Michigan Pollinator Project Surveys Planted Habitats

— Written By
en Español

El inglés es el idioma de control de esta página. En la medida en que haya algún conflicto entre la traducción al inglés y la traducción, el inglés prevalece.

Al hacer clic en el enlace de traducción se activa un servicio de traducción gratuito para convertir la página al español. Al igual que con cualquier traducción por Internet, la conversión no es sensible al contexto y puede que no traduzca el texto en su significado original. NC State Extension no garantiza la exactitud del texto traducido. Por favor, tenga en cuenta que algunas aplicaciones y/o servicios pueden no funcionar como se espera cuando se traducen.

English is the controlling language of this page. To the extent there is any conflict between the English text and the translation, English controls.

Clicking on the translation link activates a free translation service to convert the page to Spanish. As with any Internet translation, the conversion is not context-sensitive and may not translate the text to its original meaning. NC State Extension does not guarantee the accuracy of the translated text. Please note that some applications and/or services may not function as expected when translated.

Collapse ▲

IPIPE | 3/27/2019 | March Newsletter

Jacquelyn Albert, working with Dr. Rufus Isaacs and research technician Steve Van Timmerman at Michigan State University, as part of the 2018 Pollinator Habitat Survey, sampled pollinator habitats established by Michigan growers for three insect categories: pollinators, natural enemies and crop pests. She also tested the iPiPE data entry system by using it to catalogue her findings. Many growers are concerned that planting pollinator habitats may create habitat for crop pests as well. Therefore, understanding how these habitats are utilized by beneficial insects as well as pests is important to an IPM approach.

Albert examined six Natural Resources Conservation Service (NRCS) and Farm Service Agency (FSA)-compliant pollinator habitats in southwest Michigan located within two miles of agricultural areas, all of which were at least five years old with diverse and established wildflower populations. After sampling for pollinators, pests and beneficials, she found that increased floral abundance was correlated with an increase in the number of pollinators but not with the numbers of pests or natural enemies.

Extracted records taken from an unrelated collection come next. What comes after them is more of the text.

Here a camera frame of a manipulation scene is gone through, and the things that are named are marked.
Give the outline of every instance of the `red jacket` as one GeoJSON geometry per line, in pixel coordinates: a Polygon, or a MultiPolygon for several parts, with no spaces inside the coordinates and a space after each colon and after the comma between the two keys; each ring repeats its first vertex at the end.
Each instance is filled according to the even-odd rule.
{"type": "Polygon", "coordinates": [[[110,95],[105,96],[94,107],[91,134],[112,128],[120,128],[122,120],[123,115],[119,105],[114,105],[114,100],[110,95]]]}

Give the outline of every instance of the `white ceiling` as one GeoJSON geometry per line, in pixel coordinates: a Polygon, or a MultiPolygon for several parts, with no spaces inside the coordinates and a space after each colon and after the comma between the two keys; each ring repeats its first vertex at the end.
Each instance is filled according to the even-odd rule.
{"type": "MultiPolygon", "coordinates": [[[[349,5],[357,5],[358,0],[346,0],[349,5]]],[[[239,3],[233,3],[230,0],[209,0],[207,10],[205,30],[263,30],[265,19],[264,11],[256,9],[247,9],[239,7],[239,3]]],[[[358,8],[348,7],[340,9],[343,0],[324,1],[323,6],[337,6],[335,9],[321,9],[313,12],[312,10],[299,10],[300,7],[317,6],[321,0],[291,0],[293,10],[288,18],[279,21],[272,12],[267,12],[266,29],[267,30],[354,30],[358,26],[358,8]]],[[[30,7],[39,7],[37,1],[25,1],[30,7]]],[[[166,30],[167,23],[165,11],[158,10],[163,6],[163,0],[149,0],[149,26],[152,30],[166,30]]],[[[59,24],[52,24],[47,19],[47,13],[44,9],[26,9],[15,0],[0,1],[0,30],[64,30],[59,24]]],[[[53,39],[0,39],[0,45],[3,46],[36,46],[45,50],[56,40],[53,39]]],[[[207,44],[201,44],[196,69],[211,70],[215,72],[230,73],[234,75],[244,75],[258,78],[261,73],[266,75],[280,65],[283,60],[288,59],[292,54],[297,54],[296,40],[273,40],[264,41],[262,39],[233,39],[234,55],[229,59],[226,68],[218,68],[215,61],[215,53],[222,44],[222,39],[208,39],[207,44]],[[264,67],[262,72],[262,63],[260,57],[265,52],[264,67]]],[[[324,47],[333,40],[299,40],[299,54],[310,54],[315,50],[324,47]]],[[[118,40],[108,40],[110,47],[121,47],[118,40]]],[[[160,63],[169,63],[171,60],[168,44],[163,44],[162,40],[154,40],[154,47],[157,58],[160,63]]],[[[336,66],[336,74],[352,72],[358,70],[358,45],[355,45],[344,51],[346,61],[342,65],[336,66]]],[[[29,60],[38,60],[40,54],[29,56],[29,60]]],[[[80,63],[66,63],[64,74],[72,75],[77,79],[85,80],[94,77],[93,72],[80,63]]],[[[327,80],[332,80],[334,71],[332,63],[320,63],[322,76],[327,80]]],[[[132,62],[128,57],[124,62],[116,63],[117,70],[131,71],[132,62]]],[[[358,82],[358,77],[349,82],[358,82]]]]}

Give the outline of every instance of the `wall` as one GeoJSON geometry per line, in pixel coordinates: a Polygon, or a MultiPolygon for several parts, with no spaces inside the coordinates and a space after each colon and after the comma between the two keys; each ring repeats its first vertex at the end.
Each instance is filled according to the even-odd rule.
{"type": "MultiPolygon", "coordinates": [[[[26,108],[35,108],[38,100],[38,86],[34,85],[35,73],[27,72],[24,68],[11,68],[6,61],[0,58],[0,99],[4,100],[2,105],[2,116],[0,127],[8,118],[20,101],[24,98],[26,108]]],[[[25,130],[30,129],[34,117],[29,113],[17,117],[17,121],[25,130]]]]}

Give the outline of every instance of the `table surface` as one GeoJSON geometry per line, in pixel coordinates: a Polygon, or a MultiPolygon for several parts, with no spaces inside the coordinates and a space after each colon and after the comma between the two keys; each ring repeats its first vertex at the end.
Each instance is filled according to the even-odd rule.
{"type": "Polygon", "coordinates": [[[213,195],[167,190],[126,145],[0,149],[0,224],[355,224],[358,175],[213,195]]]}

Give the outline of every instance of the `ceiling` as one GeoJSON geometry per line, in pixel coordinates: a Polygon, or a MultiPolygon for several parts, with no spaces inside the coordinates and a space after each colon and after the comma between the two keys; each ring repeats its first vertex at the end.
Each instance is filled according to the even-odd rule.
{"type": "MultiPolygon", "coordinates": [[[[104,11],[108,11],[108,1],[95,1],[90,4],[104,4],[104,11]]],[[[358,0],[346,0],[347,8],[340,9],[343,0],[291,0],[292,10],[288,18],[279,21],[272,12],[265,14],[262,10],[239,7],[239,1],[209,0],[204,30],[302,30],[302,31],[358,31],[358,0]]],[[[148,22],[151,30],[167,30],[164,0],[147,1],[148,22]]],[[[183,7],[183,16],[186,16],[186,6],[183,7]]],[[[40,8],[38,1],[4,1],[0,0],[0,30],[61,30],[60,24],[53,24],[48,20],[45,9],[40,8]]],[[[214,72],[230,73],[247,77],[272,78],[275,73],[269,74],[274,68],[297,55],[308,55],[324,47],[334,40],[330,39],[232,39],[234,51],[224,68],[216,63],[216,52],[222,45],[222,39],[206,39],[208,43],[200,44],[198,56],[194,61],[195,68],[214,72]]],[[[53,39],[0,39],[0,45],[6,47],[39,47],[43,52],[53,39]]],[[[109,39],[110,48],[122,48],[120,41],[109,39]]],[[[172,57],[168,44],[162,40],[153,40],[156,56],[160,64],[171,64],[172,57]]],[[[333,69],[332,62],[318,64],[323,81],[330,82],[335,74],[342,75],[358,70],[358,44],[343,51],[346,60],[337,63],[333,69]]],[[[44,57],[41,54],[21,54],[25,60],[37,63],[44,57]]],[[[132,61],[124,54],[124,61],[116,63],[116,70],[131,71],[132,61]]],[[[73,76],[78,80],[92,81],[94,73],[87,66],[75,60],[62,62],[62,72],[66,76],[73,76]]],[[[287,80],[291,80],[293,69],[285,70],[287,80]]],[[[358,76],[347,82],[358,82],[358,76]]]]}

Discussing her research, Albert reflected, “the most interesting thing I observed was the relationship between relative floral abundance and total pollinators observed. I think this clearly demonstrates that when pollinator habitats are successful at producing flowers, they are also successful at supporting pollinators. It was also very encouraging to see that the increase in floral abundance within these habitats was not correlated with an increase in target pest species.”

Albert pinpointed understanding the costs and benefits of pollinator habitats as an area for future research. She also said that the pollinator habitat survey only sampled a few target pest species that were easily identifiable in the field, and that “a great next step would be to research how these habitats influence crop-specific pest populations in adjacent farm land,” since this research focused on the pollinator plantings.